Life Insurance Policies
Life insurance policies are a fantastic way to leave funds to beneficiaries. With some very few exceptions, the proceeds of a life insurance policy are not income taxable to the beneficiary. Life insurance policies are often available through employers, or sometimes clients will go out and purchase life insurance to provide for a specific need, such as parents with young children, or a couple purchasing a home who wants to ensure continued mortgage and maintenance payments if one of the parties were to die.

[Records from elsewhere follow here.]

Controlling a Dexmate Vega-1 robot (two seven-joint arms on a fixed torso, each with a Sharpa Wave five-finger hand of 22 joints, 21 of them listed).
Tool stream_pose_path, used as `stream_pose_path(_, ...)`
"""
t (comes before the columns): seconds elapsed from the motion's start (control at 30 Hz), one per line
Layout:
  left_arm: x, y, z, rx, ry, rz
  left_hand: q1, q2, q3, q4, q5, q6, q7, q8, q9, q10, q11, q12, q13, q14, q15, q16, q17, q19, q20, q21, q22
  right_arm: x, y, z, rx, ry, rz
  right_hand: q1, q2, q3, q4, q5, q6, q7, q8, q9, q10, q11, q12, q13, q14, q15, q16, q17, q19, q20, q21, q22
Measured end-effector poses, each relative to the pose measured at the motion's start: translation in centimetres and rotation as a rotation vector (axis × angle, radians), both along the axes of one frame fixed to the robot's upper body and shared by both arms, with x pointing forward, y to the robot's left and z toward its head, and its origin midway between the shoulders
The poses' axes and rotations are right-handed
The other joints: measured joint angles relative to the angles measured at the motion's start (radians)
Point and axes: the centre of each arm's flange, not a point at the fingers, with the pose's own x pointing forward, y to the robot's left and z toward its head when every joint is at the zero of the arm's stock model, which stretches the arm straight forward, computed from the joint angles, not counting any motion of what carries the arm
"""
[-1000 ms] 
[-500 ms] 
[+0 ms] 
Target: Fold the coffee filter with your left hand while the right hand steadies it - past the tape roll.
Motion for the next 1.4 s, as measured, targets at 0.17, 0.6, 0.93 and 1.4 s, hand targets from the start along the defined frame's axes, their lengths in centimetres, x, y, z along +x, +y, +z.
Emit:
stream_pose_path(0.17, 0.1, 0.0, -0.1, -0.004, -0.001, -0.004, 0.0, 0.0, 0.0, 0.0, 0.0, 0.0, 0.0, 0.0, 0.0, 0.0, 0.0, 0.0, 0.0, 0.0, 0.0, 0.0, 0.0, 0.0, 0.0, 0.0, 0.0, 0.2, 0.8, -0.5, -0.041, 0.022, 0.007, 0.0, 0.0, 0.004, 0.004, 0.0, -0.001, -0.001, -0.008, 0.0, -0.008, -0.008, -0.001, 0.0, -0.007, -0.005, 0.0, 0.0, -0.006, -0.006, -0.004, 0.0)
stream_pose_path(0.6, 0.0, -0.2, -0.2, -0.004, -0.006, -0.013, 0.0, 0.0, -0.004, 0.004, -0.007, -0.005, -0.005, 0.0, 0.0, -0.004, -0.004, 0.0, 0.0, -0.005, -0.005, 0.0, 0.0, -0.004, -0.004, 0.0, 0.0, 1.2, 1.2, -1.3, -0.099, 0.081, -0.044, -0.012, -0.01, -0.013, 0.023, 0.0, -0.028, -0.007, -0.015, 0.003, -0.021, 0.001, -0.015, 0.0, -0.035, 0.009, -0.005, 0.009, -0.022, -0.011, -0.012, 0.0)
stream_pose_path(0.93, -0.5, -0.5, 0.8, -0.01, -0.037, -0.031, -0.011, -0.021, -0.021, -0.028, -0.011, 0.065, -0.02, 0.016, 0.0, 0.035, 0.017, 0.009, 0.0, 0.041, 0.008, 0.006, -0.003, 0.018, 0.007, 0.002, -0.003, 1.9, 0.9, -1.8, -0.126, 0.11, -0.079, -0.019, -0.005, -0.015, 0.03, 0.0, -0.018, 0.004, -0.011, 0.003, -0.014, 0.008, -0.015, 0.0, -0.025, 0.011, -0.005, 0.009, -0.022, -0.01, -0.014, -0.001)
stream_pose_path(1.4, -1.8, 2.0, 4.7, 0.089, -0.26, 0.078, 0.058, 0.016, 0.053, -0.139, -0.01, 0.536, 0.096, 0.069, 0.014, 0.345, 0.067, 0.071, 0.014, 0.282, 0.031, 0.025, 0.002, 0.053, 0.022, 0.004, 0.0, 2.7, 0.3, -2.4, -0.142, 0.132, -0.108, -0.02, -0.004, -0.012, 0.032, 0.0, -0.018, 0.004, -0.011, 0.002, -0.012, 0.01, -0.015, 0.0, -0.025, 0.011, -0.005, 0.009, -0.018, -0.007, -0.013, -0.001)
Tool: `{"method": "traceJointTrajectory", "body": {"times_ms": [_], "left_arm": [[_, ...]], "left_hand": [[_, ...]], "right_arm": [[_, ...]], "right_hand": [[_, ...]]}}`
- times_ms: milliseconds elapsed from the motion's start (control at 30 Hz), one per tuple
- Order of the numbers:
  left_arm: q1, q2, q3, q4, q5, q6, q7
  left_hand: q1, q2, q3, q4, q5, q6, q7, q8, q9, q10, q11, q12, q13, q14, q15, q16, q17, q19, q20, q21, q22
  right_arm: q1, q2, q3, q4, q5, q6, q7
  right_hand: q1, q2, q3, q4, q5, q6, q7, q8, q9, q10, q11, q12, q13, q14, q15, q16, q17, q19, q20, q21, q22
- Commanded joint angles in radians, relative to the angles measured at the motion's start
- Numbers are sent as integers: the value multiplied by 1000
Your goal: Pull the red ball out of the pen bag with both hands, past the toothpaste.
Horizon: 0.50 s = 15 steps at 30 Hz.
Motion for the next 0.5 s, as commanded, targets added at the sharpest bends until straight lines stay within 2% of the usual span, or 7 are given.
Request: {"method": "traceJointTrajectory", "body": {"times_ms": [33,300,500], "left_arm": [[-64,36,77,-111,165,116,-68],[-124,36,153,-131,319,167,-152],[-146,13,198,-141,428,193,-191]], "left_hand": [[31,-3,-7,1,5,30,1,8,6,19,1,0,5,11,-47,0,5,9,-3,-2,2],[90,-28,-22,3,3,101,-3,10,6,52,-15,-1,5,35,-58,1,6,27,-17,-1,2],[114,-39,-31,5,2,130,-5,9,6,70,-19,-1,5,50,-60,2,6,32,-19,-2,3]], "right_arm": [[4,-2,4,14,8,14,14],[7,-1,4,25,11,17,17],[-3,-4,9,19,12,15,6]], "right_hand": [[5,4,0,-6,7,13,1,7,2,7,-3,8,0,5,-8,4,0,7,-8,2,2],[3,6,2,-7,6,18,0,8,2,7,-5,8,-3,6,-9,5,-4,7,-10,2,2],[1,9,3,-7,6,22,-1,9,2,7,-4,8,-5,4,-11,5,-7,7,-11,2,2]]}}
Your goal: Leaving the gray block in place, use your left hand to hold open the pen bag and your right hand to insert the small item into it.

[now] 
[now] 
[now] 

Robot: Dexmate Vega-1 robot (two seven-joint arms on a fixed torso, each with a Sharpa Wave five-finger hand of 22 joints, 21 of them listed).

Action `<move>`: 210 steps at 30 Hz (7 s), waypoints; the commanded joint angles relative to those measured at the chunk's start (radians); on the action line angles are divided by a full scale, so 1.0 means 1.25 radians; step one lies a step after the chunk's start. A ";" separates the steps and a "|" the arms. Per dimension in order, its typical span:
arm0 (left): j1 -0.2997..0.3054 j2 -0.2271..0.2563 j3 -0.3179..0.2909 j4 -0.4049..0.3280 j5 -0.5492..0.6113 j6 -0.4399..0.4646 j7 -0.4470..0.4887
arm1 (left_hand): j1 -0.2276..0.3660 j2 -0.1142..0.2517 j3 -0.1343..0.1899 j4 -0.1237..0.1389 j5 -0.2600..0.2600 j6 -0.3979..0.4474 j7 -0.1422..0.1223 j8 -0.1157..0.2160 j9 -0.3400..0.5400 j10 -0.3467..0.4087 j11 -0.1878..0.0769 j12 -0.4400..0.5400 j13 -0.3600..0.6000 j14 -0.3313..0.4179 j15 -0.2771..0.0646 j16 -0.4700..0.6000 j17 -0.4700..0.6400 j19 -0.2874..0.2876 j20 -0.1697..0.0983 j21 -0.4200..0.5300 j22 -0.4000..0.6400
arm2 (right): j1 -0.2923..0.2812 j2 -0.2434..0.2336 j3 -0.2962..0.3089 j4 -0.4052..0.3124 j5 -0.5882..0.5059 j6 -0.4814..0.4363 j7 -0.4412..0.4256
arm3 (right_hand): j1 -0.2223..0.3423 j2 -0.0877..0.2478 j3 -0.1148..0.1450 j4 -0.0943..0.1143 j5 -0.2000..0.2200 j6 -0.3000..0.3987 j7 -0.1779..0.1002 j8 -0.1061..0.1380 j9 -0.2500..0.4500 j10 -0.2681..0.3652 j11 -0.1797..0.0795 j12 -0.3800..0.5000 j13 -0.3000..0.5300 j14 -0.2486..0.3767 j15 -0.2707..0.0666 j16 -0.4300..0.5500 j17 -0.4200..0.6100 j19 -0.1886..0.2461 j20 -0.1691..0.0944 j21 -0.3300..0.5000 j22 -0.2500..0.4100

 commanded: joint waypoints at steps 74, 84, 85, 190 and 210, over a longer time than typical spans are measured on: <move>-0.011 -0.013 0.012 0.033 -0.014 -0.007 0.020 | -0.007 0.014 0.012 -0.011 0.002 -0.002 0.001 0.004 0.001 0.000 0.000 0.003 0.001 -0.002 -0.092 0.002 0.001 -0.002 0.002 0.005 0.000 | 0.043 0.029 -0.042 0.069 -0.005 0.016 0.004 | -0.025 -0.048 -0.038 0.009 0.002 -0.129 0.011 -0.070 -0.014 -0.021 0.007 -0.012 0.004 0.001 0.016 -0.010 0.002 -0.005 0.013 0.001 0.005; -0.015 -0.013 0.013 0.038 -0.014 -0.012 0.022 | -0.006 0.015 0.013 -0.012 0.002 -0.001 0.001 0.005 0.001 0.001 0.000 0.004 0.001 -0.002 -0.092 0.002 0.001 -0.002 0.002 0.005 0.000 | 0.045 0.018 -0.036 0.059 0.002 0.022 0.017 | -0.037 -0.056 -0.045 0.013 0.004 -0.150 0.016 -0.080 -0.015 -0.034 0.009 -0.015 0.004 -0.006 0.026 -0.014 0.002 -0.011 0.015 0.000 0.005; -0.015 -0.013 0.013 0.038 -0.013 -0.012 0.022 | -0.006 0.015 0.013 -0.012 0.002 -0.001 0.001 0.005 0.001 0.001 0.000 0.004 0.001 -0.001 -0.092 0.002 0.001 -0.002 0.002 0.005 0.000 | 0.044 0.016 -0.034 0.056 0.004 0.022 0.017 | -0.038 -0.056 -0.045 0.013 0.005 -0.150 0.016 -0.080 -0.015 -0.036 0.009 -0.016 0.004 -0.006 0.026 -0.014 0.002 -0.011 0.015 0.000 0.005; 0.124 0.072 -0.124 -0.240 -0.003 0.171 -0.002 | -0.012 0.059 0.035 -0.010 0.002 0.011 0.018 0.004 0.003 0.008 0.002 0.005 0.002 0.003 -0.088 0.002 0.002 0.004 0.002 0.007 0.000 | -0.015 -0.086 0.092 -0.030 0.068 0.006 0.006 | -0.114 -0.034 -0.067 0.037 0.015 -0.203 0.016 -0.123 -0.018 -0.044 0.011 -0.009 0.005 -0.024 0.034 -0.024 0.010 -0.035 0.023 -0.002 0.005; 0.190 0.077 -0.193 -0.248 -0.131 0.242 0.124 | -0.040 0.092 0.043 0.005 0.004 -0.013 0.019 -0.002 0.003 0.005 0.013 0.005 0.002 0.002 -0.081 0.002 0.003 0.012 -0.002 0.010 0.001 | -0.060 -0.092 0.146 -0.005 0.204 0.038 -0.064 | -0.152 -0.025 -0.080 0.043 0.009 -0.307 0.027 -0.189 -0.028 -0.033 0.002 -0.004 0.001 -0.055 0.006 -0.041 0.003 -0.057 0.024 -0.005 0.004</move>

Because life insurance proceeds are not subject to income tax, one does not need to be as wary about leaving the life insurance proceeds to one beneficiary or another. Also, a client should not be wary about naming their own Estate and checking that box that says “my Estate” as the beneficiary. Why? Because it is not taxable income, there’s no disadvantage to paying through your Estate other than the increased amount of time it will take to collect the policy.
There are pros and cons for a client to naming their Estate as a beneficiary as opposed to naming one or more individual beneficiaries. The largest con is the time it will take for the beneficiary to receive the funds if a client names the Estate. Many clients wish for beneficiaries to receive funds immediately upon their death (or shortly thereafter) to help with expenses such as funeral or ongoing family maintenance. When a client names the Estate as a beneficiary, it is subject to probate and the Executor must first collect it before distributing it to beneficiaries. It may also be subject to claims by the Estate’s creditors. For a review of assets that are subject to probate versus those that pay directly to named beneficiaries, please see my prior blog post here. However, some clients may wish for the Executor to collect the insurance proceeds and distribute them in accordance with their Wills. An example of this would be a client who has young beneficiaries, such as children, grandchildren, nieces/nephews, etc. Very often clients write trusts in their Wills for these beneficiaries until they reach financial maturity at an age the client finds comfortable. If the client were to name these young beneficiaries directly on the designation form, the beneficiaries would receive these funds regardless of their age (if they are under 18, the insurance company may need to pay the funds into Court and the beneficiary will receive them at age 18 – regardless of whether or not they are mature enough to handle the inheritance). Therefore, many clients choose to name their Estate as the beneficiary; their Executors will receive the funds and place them into the testamentary trusts for later payout in accordance with the client’s overall plan.
In conclusion, a beneficiary designation form can have a significant impact on a client’s overall estate planning. I tell clients that they should review their beneficiary designation forms once every three or four years, just to make sure that they are aware of who the beneficiaries are. It’s also important to make sure that they have named both primary and contingent beneficiaries, and to review them with their lawyers as part of creating an overall estate plan. Given the amount of funds that many people have accumulated in their retirement accounts, this is a very significant piece that they should not overlook.